Position title: Associate Professor
Website: Matt Anderson's website
4434 Genetics-Biotech Building Madison, WI 53706
PhD Stanford University
- How function evolves when new genes emerge
- How genetic variation among strains of the most clinically relevant human fungal pathogen Candida albicans produces differences in virulence v. commensalism
- How heterogeneity in cell populations contribute to fitness
- How variation in the human microbiome contributes to autoimmunity
- What are the microbial eukaryotes of the human microbiome
Commensal microbes live with us as humans from the day we are born. Among fungi, the commensal Candida albicans colonizes the skin, oral cavity, gastrointestinal tract, and genitourinary tract. Overgrowth of those niches leads to debilitating mucosal disease and systemic infections. Our work seeks to understand how genetic variation in C. albicans leads to different outcomes of commensalism and pathogenesis as a member of the microbiome.
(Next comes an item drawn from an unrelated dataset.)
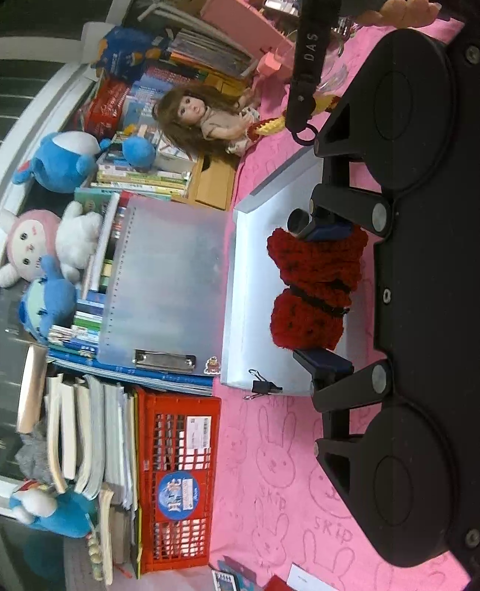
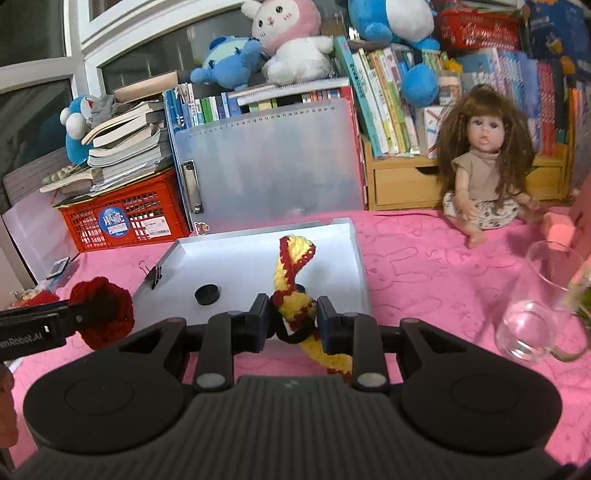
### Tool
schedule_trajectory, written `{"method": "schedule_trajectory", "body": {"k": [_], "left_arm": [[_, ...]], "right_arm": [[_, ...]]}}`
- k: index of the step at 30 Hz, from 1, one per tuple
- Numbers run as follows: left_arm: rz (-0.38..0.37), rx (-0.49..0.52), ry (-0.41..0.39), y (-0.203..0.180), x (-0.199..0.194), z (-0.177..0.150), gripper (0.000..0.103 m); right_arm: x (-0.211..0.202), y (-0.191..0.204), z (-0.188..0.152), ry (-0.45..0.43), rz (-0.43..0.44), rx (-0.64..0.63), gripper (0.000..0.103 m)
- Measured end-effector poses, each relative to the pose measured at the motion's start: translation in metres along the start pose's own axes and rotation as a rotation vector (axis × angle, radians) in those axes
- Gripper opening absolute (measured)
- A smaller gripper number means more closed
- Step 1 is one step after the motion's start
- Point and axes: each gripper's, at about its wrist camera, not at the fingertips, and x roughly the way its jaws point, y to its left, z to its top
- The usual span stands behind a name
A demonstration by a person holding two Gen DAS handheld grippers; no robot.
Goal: Organize objects
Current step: 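Carry the red bow and crochet snake into the white box with both tools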
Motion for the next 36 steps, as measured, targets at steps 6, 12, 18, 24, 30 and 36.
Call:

Genetic variation in C. albicans is widespread with significant gains and losses in genes and high levels of polymorphism. We are seeking to understand the impact of this variation on virulence-related phenotypes as well as how function gets imparted when new genes arise. These questions serve to answer both basic and more applied aspects of microbiology and genetics. To interrogate C. albicans we rely on existing strain collections and clinical collaborations to perform a mix of experimental and computational approaches to uncover new biology.
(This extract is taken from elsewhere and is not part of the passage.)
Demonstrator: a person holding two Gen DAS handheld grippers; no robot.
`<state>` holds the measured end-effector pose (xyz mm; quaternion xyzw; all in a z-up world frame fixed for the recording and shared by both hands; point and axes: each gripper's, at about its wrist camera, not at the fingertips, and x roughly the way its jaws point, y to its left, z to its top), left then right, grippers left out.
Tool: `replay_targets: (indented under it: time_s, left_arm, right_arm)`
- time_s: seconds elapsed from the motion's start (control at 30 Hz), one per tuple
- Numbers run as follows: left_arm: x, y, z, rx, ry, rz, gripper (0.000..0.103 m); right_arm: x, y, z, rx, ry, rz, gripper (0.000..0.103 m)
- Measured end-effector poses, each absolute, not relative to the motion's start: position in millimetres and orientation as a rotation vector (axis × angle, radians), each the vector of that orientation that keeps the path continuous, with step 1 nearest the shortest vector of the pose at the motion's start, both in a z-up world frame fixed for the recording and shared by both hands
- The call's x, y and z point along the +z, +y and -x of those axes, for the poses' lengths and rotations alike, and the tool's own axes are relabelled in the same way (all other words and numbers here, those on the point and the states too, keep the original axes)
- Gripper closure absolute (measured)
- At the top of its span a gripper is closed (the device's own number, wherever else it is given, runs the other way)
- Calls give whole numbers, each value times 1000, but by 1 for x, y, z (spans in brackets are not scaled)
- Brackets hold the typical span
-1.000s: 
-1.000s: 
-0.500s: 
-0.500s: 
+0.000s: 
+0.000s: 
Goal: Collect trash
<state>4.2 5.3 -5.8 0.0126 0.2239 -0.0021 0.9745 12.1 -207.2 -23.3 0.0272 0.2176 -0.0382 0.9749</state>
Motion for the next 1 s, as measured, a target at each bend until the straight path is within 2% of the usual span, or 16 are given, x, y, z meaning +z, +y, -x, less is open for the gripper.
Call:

Our microbiome work stems from our prior efforts with C. albicans but is oriented to make rapidly address clear needs by our partner communities. In particular, we are interested in understanding the microbial links to rheumatoid arthritis. To include all microbes in this work, we have developed a methodology for the unbiased metagenomic analysis of microbial eukaryotes. The future work in this area is determined in collaboration with our community partners to better address needs in communities that are not well represented in academic research.